§ Work required
The records that follow must be transcribed exactly, each one in full.

§ Task input
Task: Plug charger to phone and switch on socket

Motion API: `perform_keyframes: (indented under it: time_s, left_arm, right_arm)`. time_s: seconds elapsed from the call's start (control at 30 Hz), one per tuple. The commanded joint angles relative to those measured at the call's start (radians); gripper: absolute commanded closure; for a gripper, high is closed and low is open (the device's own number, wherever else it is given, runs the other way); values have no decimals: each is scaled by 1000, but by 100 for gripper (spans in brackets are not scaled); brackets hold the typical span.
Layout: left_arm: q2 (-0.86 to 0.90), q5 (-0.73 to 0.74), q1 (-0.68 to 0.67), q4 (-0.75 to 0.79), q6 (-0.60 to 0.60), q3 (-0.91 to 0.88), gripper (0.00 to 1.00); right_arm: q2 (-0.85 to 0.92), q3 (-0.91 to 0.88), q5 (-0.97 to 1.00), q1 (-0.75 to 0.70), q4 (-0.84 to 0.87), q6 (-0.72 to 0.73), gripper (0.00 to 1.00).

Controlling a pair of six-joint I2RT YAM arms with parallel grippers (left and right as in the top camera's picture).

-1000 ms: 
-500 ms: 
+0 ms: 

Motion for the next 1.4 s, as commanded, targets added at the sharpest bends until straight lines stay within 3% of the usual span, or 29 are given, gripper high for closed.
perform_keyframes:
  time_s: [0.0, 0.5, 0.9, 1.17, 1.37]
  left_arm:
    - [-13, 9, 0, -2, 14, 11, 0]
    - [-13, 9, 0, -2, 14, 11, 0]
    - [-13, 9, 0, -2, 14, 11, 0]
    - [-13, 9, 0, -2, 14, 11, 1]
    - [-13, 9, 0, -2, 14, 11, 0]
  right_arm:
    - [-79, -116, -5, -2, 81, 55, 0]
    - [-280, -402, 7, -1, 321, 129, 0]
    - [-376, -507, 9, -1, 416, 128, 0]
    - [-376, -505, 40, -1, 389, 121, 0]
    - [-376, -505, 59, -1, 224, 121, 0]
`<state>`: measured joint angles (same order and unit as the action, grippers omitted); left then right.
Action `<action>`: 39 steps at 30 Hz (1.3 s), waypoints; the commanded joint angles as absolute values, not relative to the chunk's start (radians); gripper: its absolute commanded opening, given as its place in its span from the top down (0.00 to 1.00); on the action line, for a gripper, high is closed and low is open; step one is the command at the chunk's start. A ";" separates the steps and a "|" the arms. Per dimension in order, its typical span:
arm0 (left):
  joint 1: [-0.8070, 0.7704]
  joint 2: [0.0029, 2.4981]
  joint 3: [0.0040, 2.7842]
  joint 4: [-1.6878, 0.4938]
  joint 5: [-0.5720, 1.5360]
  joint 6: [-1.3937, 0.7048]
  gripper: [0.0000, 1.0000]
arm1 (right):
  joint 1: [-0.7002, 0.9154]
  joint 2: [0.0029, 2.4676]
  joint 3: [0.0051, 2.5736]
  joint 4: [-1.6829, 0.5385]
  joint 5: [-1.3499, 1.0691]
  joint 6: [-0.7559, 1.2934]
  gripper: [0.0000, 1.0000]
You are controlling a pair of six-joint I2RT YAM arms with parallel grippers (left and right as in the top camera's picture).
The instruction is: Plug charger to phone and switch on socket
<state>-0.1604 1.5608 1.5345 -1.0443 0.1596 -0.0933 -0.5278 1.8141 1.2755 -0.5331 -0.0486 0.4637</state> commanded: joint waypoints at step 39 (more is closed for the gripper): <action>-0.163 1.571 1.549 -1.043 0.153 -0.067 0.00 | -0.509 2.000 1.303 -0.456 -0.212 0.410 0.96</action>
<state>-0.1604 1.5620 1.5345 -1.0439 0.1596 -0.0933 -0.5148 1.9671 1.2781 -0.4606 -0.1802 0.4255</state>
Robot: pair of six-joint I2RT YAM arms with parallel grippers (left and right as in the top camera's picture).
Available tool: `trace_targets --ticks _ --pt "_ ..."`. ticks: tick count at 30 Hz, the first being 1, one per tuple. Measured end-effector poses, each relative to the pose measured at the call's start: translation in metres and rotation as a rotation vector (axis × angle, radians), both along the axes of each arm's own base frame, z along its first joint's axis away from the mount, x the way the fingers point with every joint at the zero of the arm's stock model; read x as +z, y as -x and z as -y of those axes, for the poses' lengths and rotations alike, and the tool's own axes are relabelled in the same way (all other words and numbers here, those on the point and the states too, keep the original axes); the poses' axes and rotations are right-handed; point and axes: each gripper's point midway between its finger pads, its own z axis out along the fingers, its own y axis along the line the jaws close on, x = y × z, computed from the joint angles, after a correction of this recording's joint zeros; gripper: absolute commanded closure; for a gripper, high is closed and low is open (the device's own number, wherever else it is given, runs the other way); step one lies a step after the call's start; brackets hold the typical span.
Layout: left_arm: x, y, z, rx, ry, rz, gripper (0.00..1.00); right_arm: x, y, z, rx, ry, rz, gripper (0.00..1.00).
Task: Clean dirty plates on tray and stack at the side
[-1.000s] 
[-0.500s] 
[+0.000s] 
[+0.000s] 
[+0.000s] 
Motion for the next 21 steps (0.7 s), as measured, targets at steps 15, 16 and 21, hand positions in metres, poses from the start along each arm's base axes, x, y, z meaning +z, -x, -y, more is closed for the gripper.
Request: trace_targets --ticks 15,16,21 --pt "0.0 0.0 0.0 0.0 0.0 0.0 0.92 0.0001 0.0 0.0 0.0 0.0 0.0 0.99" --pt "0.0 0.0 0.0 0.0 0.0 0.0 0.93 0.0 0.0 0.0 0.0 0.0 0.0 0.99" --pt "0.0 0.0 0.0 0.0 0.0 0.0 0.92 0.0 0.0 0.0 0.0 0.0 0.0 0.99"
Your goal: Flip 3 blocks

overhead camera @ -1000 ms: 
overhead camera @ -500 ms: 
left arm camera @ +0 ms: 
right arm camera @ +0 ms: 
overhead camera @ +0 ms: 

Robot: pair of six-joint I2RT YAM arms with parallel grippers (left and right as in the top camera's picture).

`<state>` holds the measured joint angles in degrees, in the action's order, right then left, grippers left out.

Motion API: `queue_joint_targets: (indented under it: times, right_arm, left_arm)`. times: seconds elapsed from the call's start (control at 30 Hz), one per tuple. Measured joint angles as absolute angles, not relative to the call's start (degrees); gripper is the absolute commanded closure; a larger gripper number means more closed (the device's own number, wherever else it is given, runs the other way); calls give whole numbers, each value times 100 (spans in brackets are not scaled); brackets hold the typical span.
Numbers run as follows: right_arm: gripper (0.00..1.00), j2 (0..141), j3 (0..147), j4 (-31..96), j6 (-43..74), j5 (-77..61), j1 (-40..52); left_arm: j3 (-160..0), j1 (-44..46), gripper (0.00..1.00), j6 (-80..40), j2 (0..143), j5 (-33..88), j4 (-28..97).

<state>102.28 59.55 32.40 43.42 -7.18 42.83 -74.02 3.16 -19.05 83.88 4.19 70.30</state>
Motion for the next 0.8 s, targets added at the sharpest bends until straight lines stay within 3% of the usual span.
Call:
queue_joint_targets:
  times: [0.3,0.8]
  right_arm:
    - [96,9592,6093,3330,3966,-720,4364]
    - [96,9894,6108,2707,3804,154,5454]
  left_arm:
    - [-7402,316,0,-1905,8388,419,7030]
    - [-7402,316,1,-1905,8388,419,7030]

§ Solution
Task: Plug charger to phone and switch on socket

Motion API: `perform_keyframes: (indented under it: time_s, left_arm, right_arm)`. time_s: seconds elapsed from the call's start (control at 30 Hz), one per tuple. The commanded joint angles relative to those measured at the call's start (radians); gripper: absolute commanded closure; for a gripper, high is closed and low is open (the device's own number, wherever else it is given, runs the other way); values have no decimals: each is scaled by 1000, but by 100 for gripper (spans in brackets are not scaled); brackets hold the typical span.
Layout: left_arm: q2 (-0.86 to 0.90), q5 (-0.73 to 0.74), q1 (-0.68 to 0.67), q4 (-0.75 to 0.79), q6 (-0.60 to 0.60), q3 (-0.91 to 0.88), gripper (0.00 to 1.00); right_arm: q2 (-0.85 to 0.92), q3 (-0.91 to 0.88), q5 (-0.97 to 1.00), q1 (-0.75 to 0.70), q4 (-0.84 to 0.87), q6 (-0.72 to 0.73), gripper (0.00 to 1.00).

Controlling a pair of six-joint I2RT YAM arms with parallel grippers (left and right as in the top camera's picture).

-1000 ms: 
-500 ms: 
+0 ms: 

Motion for the next 1.4 s, as commanded, targets added at the sharpest bends until straight lines stay within 3% of the usual span, or 29 are given, gripper high for closed.
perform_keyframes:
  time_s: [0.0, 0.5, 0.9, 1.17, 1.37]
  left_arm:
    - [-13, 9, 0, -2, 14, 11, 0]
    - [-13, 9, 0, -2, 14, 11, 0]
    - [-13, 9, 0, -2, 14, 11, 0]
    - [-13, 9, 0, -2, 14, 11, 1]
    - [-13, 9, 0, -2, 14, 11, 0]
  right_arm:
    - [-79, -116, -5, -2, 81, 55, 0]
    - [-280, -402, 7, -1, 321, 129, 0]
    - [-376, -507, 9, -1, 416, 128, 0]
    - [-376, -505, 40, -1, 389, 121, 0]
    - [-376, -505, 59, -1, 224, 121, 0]
`<state>`: measured joint angles (same order and unit as the action, grippers omitted); left then right.
Action `<action>`: 39 steps at 30 Hz (1.3 s), waypoints; the commanded joint angles as absolute values, not relative to the chunk's start (radians); gripper: its absolute commanded opening, given as its place in its span from the top down (0.00 to 1.00); on the action line, for a gripper, high is closed and low is open; step one is the command at the chunk's start. A ";" separates the steps and a "|" the arms. Per dimension in order, its typical span:
arm0 (left):
  joint 1: [-0.8070, 0.7704]
  joint 2: [0.0029, 2.4981]
  joint 3: [0.0040, 2.7842]
  joint 4: [-1.6878, 0.4938]
  joint 5: [-0.5720, 1.5360]
  joint 6: [-1.3937, 0.7048]
  gripper: [0.0000, 1.0000]
arm1 (right):
  joint 1: [-0.7002, 0.9154]
  joint 2: [0.0029, 2.4676]
  joint 3: [0.0051, 2.5736]
  joint 4: [-1.6829, 0.5385]
  joint 5: [-1.3499, 1.0691]
  joint 6: [-0.7559, 1.2934]
  gripper: [0.0000, 1.0000]
You are controlling a pair of six-joint I2RT YAM arms with parallel grippers (left and right as in the top camera's picture).
The instruction is: Plug charger to phone and switch on socket
<state>-0.1604 1.5608 1.5345 -1.0443 0.1596 -0.0933 -0.5278 1.8141 1.2755 -0.5331 -0.0486 0.4637</state> commanded: joint waypoints at step 39 (more is closed for the gripper): <action>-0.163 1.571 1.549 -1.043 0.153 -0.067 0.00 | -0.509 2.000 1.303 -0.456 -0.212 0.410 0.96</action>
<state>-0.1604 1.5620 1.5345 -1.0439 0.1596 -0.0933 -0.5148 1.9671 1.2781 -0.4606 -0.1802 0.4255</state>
Robot: pair of six-joint I2RT YAM arms with parallel grippers (left and right as in the top camera's picture).
Available tool: `trace_targets --ticks _ --pt "_ ..."`. ticks: tick count at 30 Hz, the first being 1, one per tuple. Measured end-effector poses, each relative to the pose measured at the call's start: translation in metres and rotation as a rotation vector (axis × angle, radians), both along the axes of each arm's own base frame, z along its first joint's axis away from the mount, x the way the fingers point with every joint at the zero of the arm's stock model; read x as +z, y as -x and z as -y of those axes, for the poses' lengths and rotations alike, and the tool's own axes are relabelled in the same way (all other words and numbers here, those on the point and the states too, keep the original axes); the poses' axes and rotations are right-handed; point and axes: each gripper's point midway between its finger pads, its own z axis out along the fingers, its own y axis along the line the jaws close on, x = y × z, computed from the joint angles, after a correction of this recording's joint zeros; gripper: absolute commanded closure; for a gripper, high is closed and low is open (the device's own number, wherever else it is given, runs the other way); step one lies a step after the call's start; brackets hold the typical span.
Layout: left_arm: x, y, z, rx, ry, rz, gripper (0.00..1.00); right_arm: x, y, z, rx, ry, rz, gripper (0.00..1.00).
Task: Clean dirty plates on tray and stack at the side
[-1.000s] 
[-0.500s] 
[+0.000s] 
[+0.000s] 
[+0.000s] 
Motion for the next 21 steps (0.7 s), as measured, targets at steps 15, 16 and 21, hand positions in metres, poses from the start along each arm's base axes, x, y, z meaning +z, -x, -y, more is closed for the gripper.
Request: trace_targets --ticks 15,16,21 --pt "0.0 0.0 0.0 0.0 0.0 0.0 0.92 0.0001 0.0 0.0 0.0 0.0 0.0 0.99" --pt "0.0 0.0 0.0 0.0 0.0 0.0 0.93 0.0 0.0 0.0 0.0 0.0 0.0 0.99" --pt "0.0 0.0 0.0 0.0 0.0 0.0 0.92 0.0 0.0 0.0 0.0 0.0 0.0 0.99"
Your goal: Flip 3 blocks

overhead camera @ -1000 ms: 
overhead camera @ -500 ms: 
left arm camera @ +0 ms: 
right arm camera @ +0 ms: 
overhead camera @ +0 ms: 

Robot: pair of six-joint I2RT YAM arms with parallel grippers (left and right as in the top camera's picture).

`<state>` holds the measured joint angles in degrees, in the action's order, right then left, grippers left out.

Motion API: `queue_joint_targets: (indented under it: times, right_arm, left_arm)`. times: seconds elapsed from the call's start (control at 30 Hz), one per tuple. Measured joint angles as absolute angles, not relative to the call's start (degrees); gripper is the absolute commanded closure; a larger gripper number means more closed (the device's own number, wherever else it is given, runs the other way); calls give whole numbers, each value times 100 (spans in brackets are not scaled); brackets hold the typical span.
Numbers run as follows: right_arm: gripper (0.00..1.00), j2 (0..141), j3 (0..147), j4 (-31..96), j6 (-43..74), j5 (-77..61), j1 (-40..52); left_arm: j3 (-160..0), j1 (-44..46), gripper (0.00..1.00), j6 (-80..40), j2 (0..143), j5 (-33..88), j4 (-28..97).

<state>102.28 59.55 32.40 43.42 -7.18 42.83 -74.02 3.16 -19.05 83.88 4.19 70.30</state>
Motion for the next 0.8 s, targets added at the sharpest bends until straight lines stay within 3% of the usual span.
Call:
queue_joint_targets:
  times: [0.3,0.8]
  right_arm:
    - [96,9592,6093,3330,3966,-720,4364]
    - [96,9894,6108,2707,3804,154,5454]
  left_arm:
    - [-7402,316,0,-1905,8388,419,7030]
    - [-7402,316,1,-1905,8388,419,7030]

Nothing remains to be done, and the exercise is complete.